There's No "I" in Team but There is in Win!

This often used quote by Michael Jordan speaks to the selflessness of belonging – not being afraid to ask for help when you need it, being there for others when they need you. It makes complete sense to see this as a win. How do we build a winning team? It’s simple, ask!

Megan spoke to this in her blog on Tuesday, don’t ignore the new officemate or parent at the pool who sits just on the outskirts of the action, reach out and ask him or her to join you. Build your tribe as Pam referenced in her post on Monday.

There is a part of me that feels a bit like a hypocrite telling you to go out and build your team when it took 35+ years for me to even consider building mine. Not that I didn’t want to be part of something greater, I did. I wanted to step in from the outer edge of the action and join the dance. I wanted a team desperately and didn’t bother to notice that I already had one. It is the sad but true nature of codependency. Codependents throw their entire selves into care giving and forget about their identities, and any existence other than their own. It’s not selfish nor is it selfless; it’s this bizarre limbo that leaves you hanging alone by a tenuous thread in between.

The realization came for me not after my second marriage, but when my daughter was born. I discovered that if I was going to be a success as a mother, I was going to have to have other moms on my team. Not only for the support we give each other through play dates, but when we call each other to scream, cry or celebrate the little joys that come with the growth of our children.

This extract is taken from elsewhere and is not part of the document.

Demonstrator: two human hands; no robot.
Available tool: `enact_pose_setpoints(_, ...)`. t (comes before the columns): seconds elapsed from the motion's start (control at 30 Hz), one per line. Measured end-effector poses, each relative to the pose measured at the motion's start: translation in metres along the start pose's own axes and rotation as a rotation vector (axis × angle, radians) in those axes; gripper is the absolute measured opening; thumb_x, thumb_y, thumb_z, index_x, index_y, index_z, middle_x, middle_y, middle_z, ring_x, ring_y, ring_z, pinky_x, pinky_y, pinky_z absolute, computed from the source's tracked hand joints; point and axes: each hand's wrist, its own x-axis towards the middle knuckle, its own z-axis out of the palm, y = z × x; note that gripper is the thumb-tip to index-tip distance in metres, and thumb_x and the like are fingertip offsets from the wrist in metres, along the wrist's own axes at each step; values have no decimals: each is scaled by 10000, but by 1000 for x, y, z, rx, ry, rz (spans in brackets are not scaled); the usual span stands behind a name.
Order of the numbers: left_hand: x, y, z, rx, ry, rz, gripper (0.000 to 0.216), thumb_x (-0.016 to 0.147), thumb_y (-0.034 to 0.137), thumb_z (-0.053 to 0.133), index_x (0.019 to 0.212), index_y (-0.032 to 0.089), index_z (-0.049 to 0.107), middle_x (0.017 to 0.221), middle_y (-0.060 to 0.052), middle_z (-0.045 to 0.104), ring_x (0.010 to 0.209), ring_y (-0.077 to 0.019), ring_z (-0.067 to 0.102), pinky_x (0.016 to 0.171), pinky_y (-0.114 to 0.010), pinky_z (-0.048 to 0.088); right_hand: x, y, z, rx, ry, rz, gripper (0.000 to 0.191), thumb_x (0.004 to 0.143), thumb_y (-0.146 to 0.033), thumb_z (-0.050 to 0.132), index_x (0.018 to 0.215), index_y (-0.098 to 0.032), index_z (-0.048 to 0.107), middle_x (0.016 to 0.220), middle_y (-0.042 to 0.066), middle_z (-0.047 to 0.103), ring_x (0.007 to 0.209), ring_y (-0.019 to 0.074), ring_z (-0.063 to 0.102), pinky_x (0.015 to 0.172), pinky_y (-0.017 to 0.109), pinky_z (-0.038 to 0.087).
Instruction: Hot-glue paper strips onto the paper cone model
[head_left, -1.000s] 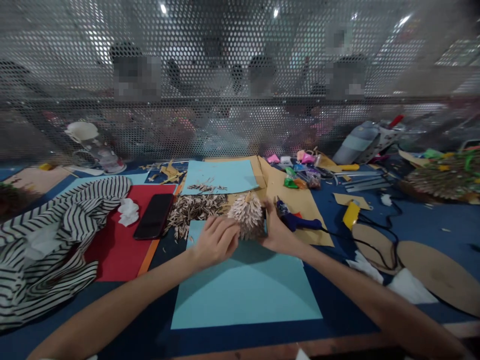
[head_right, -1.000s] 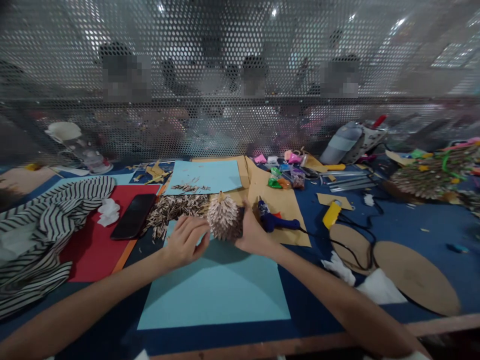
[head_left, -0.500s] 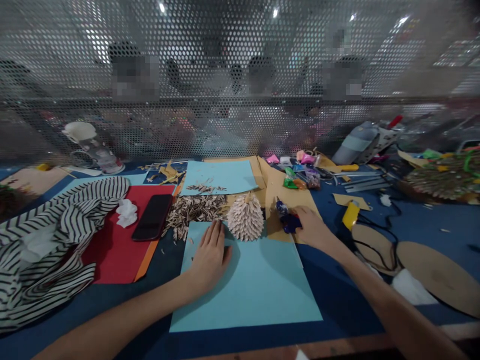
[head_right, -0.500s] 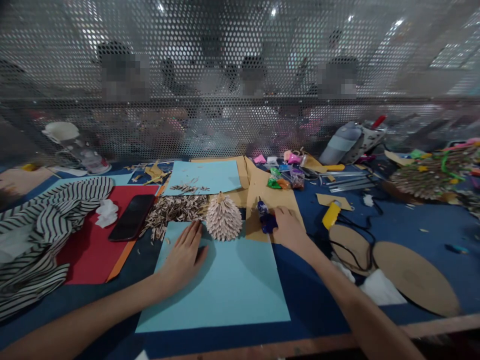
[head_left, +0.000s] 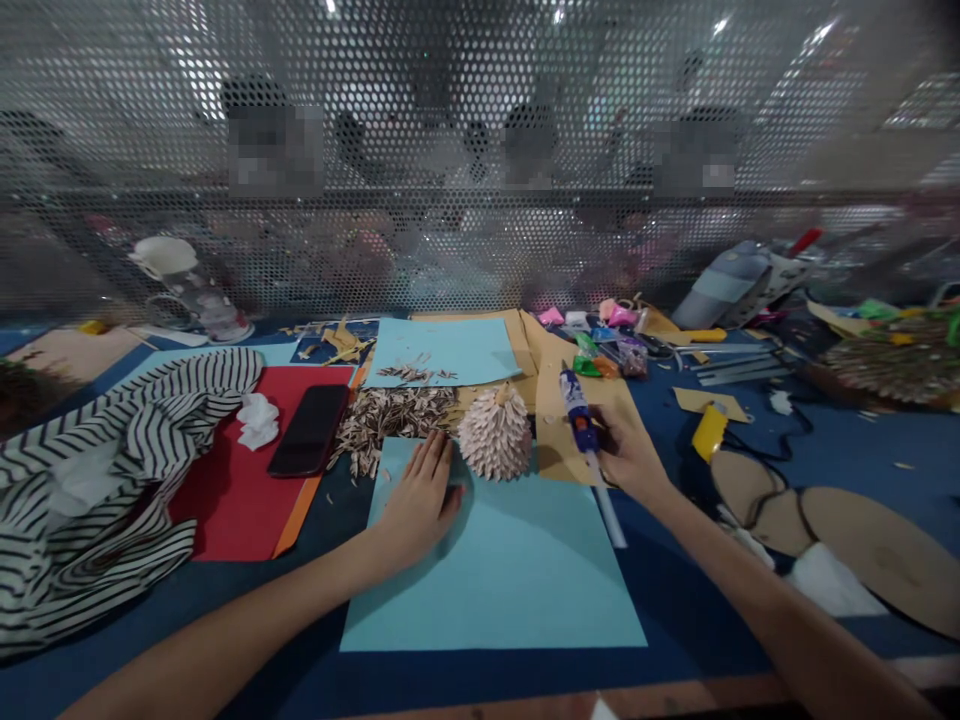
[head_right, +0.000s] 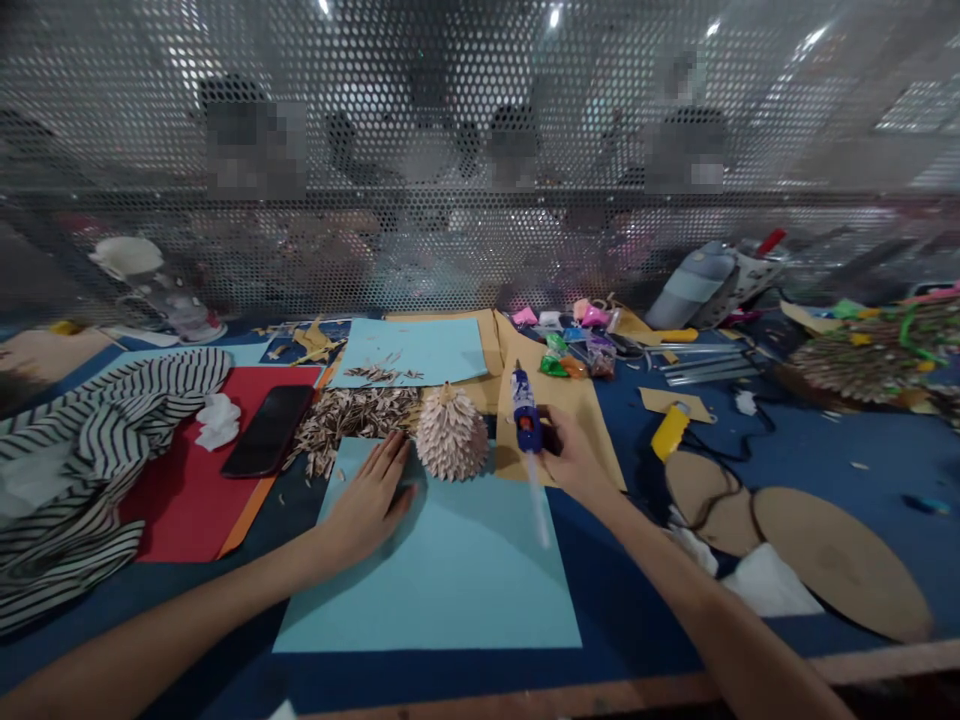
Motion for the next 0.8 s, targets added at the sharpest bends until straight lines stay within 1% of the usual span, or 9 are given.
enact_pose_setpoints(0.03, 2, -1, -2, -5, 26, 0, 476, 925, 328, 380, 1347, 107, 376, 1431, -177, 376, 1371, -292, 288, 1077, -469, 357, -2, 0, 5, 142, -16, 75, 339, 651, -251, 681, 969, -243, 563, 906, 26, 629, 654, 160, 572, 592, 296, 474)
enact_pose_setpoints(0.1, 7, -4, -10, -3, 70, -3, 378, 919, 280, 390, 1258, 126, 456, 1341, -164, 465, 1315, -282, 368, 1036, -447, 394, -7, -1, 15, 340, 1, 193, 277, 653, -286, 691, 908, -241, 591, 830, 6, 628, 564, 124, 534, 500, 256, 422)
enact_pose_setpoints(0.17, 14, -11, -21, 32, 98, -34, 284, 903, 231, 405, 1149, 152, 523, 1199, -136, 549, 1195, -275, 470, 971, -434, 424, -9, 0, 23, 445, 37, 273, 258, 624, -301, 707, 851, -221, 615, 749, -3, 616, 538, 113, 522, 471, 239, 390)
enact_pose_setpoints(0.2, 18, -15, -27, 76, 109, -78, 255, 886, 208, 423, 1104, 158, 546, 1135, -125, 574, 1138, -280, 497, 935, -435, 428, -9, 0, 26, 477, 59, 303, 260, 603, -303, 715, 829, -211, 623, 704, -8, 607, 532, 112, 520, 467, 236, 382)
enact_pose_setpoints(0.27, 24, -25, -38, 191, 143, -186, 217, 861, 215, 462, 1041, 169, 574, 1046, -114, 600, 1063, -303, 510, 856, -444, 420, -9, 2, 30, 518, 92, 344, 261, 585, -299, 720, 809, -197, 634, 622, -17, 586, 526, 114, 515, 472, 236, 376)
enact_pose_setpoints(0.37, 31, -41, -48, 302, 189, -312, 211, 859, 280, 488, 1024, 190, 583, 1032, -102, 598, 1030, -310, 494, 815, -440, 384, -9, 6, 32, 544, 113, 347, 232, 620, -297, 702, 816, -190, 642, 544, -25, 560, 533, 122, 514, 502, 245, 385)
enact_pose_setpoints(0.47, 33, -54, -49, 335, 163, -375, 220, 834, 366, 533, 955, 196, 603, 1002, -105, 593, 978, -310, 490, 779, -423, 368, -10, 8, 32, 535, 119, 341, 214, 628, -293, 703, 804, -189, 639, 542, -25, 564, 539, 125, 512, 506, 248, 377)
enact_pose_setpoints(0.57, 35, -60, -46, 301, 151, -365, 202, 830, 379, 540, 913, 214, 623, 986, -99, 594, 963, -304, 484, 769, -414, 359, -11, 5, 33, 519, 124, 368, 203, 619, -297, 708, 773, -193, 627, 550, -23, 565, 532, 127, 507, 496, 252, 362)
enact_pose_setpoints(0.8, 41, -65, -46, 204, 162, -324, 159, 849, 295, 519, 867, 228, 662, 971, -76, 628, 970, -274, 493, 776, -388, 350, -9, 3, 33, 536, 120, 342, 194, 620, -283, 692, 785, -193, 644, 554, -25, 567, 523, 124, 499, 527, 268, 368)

When my third marriage (yep, I said third) came to a close it was my friends and family who were here with wine, food, and extra hands to help. Each of them in his or her own way showed me what it meant to be a true friend and true to oneself. This team of wonderful people also helped me see the walls of codependency surrounding me and helped break them down. Then, they donned the stilettos and helped me stomp away the idea that it has to be this way. These are the accepting folks who I could honestly say this about:


They remind me that survival is key, not only in life, but in love, and that you can't make it alone. You have to do it as a team.


So, when you need your team to join you for a little line-dancing and a good cover song trust they will be there to give you the courage to stand up and dance, and if they don’t come right out and offer, then my friend, don’t be afraid or ashamed to just ask.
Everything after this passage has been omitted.